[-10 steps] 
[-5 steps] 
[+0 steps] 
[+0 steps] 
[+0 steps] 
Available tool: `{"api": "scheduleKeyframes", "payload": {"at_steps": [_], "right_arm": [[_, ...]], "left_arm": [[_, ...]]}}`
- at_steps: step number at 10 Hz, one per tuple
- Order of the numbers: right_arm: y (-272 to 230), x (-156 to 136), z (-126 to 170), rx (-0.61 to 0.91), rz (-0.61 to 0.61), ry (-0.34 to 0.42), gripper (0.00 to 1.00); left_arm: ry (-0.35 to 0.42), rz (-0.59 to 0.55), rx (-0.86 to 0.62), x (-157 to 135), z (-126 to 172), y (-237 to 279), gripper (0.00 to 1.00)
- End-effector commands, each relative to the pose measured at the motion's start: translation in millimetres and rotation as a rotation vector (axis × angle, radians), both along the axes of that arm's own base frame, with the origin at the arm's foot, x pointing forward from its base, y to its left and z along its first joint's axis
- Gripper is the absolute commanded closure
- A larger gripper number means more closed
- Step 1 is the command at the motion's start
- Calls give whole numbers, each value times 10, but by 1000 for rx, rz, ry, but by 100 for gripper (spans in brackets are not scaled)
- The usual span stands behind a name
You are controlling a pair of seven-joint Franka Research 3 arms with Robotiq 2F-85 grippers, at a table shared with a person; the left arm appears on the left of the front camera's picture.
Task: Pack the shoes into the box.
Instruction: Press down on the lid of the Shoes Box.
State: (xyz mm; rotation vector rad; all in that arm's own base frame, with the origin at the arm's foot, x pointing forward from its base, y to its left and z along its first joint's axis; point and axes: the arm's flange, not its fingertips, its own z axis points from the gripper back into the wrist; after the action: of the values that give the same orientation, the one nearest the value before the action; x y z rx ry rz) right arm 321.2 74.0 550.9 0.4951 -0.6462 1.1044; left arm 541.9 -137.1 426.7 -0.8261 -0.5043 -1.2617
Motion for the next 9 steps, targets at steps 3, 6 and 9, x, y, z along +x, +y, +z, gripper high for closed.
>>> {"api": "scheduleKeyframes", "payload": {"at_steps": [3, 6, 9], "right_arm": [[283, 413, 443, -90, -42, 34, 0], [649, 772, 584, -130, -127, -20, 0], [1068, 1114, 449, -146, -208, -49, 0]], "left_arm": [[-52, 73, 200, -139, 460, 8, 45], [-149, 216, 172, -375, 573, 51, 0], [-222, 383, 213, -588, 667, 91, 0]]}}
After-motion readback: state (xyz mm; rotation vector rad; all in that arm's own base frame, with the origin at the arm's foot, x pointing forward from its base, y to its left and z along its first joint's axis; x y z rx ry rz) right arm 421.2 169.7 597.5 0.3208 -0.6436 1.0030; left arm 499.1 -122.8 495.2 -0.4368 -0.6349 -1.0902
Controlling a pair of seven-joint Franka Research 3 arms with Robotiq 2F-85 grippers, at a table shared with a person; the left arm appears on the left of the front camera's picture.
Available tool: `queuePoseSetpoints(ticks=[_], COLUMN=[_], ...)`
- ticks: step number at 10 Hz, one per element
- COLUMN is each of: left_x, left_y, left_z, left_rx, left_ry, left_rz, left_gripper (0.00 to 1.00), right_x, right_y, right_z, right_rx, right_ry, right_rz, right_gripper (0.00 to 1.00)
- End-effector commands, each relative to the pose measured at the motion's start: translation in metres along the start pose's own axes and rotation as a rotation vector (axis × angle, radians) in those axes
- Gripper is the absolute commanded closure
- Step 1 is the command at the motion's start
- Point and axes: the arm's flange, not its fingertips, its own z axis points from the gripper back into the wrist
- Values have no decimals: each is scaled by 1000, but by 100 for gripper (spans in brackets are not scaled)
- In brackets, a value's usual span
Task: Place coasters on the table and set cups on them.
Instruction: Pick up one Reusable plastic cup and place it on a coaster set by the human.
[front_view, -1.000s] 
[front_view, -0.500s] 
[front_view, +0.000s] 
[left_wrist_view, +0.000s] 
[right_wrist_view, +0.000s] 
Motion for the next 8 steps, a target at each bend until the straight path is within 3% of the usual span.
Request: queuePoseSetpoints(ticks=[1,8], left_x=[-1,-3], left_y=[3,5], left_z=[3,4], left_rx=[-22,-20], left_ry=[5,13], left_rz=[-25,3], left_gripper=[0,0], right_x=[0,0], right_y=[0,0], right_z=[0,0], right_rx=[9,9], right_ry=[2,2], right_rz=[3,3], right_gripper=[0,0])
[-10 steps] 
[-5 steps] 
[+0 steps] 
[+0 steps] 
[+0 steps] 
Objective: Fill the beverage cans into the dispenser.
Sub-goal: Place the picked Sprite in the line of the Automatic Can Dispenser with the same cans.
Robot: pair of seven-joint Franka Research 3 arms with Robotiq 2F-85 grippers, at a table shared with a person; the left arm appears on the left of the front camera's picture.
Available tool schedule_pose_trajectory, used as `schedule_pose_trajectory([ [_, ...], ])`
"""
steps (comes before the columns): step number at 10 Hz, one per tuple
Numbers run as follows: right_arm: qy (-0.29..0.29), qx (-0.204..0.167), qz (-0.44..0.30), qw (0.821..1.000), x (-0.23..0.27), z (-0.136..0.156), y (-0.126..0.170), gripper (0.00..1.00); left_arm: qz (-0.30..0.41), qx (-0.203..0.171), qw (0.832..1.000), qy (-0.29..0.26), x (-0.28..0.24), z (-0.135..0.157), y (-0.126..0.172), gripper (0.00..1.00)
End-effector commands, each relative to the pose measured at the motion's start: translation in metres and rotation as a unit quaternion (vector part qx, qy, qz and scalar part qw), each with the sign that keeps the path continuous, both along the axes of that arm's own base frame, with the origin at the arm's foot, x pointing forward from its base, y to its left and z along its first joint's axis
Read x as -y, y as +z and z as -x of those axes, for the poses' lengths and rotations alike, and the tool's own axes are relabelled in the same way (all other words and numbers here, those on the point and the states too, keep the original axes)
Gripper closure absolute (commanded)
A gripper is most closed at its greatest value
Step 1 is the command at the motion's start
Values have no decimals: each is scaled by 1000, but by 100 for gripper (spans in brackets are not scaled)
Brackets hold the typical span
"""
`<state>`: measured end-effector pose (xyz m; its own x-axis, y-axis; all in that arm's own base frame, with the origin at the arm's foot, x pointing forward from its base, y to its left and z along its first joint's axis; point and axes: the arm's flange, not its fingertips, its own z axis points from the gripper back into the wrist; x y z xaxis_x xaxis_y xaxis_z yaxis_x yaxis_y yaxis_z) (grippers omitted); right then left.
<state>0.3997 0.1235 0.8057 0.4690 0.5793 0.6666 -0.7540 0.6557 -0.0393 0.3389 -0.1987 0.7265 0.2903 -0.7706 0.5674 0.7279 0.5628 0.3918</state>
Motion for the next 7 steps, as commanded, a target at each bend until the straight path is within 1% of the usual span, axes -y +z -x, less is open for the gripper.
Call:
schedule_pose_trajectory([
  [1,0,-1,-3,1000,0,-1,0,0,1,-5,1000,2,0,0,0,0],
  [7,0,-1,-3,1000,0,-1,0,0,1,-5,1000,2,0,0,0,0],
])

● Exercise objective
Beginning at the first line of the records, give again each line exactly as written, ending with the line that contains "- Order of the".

● Exercise response
[-10 steps] 
[-5 steps] 
[+0 steps] 
[+0 steps] 
[+0 steps] 
Available tool: `{"api": "scheduleKeyframes", "payload": {"at_steps": [_], "right_arm": [[_, ...]], "left_arm": [[_, ...]]}}`
- at_steps: step number at 10 Hz, one per tuple
- Order of the numbers: right_arm: y (-272 to 230), x (-156 to 136), z (-126 to 170), rx (-0.61 to 0.91), rz (-0.61 to 0.61), ry (-0.34 to 0.42), gripper (0.00 to 1.00); left_arm: ry (-0.35 to 0.42), rz (-0.59 to 0.55), rx (-0.86 to 0.62), x (-157 to 135), z (-126 to 172), y (-237 to 279), gripper (0.00 to 1.00)

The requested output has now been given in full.